According to Dr. Goldsweig, AFib was historically treated with blood thinners to prevent blood clot formation. However, blood thinners carry a risk of bleeding – including potentially life-threatening bleeding in the gastrointestinal tract or brain – and not every patient can tolerate blood thinning medications like warfarin (Coumadin), apixaban (Eliquis), or rivaroxaban (Xarelto). These medications can also limit patients’ active lifestyles due to concerns about bleeding.

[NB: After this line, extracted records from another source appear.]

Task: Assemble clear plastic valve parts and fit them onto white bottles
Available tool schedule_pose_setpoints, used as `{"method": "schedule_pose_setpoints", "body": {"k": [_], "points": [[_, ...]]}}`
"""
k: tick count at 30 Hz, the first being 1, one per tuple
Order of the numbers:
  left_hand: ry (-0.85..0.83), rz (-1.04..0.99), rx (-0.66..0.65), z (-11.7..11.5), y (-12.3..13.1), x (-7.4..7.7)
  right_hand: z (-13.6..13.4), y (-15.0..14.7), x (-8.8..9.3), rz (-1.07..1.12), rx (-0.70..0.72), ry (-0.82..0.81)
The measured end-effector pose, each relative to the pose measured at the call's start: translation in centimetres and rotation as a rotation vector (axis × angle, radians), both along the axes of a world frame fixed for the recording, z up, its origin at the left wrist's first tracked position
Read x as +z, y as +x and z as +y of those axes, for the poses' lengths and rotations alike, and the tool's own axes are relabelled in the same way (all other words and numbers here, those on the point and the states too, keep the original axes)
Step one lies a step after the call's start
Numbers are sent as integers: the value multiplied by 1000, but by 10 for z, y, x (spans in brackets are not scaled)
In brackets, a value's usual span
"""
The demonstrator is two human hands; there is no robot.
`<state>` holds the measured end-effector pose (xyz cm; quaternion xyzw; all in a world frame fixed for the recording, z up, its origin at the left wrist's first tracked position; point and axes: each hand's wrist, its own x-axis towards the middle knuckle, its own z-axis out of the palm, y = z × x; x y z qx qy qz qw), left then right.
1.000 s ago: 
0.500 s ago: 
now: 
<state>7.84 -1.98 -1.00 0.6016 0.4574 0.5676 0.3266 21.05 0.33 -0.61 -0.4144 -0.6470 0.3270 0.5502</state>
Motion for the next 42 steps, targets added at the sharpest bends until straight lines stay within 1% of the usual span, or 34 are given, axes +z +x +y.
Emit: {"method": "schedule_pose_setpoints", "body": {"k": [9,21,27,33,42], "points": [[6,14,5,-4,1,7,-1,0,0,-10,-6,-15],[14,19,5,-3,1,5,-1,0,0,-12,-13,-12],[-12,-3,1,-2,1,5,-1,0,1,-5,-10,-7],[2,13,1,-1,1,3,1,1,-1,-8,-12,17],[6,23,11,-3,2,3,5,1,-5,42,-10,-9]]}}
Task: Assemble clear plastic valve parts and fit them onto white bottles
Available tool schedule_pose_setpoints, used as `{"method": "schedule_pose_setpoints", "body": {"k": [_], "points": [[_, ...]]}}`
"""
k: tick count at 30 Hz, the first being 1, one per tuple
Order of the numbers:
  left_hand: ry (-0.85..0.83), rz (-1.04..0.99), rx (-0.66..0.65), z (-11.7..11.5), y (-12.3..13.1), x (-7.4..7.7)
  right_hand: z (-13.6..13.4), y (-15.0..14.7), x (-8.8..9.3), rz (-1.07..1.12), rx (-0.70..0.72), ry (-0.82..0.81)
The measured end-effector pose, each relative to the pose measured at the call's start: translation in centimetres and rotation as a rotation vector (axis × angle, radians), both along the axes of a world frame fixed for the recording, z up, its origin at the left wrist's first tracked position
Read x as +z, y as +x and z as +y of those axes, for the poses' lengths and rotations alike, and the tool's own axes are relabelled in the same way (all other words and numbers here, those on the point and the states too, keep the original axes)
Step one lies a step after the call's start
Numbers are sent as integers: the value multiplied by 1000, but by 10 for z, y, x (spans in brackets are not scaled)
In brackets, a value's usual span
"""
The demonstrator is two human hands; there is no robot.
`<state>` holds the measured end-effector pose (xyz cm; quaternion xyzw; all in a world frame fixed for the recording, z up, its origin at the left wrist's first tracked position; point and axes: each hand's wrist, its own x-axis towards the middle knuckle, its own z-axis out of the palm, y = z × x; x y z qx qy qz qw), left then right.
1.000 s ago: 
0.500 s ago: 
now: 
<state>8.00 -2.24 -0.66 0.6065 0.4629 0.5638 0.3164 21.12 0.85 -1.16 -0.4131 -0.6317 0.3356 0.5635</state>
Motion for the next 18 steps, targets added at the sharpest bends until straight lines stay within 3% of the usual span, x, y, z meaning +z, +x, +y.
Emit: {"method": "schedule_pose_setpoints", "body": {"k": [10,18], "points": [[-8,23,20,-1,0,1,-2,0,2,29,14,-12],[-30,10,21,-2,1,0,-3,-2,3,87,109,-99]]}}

Until the advent of LAAO, there were no therapies available to prevent stroke for AFib patients who could not tolerate long-term anticoagulation medicines. WATCHMAN (made by Boston Scientific) and Amulet (made by Abbott) are implantable devices that have been proven to reduce the risk of stroke in patients with AFib just as well as anticoagulation.

How it Works

During the minimally-invasive LAAO procedure, a plug (WATCHMAN or Amulet) is placed into the left atrial appendage. A tiny catheter (a tube 1/8 of an inch in diameter) is inserted into a leg vein and advanced to the heart to deliver the plug. Heart tissue then grows over the plug in about six weeks, and the appendage is closed forever.

Amir Lotfi, MD, chief of Cardiology in the Heart & Vascular Program at Baystate Health, along with electrophysiologist Dr. Marshal Fox, performed the first WATCHMAN implant at Baystate Medical Center in 2018.

“Our introduction of the WATCHMAN implant for area patients is another example, like the new awake option brought to Baystate by Dr. Goldsweig, of how Baystate continues to provide leading-edge technology in order to enhance the lives of our patients and that of their families,” said Dr. Lotfi.

Previously, patients like Odierna undergoing LAAO required general anesthesia, a breathing tube, and paralytic medications to allow for procedural guidance using an ultrasound catheter placed through the mouth into the esophagus. However, new 3-dimensional intracardiac echocardiography (3D-ICE) now available at Baystate can replace this invasive imaging. 3D-ICE is performed with an even smaller catheter than LAAO (1/12 of an inch diameter) placed alongside the LAAO catheter. With only these two tiny catheters and nothing in the esophagus or trachea, patients can receive LAAO with local anesthesia at the leg vein site and light sedation.

“This is a big advance in cardiology, and we are excited to be performing conscious LAAO procedures in western Massachusetts and are thrilled to be able to offer this advanced level of care close to home in the many communities we serve,” said Dr. Goldsweig, who joined the cardiology staff at Baystate in January.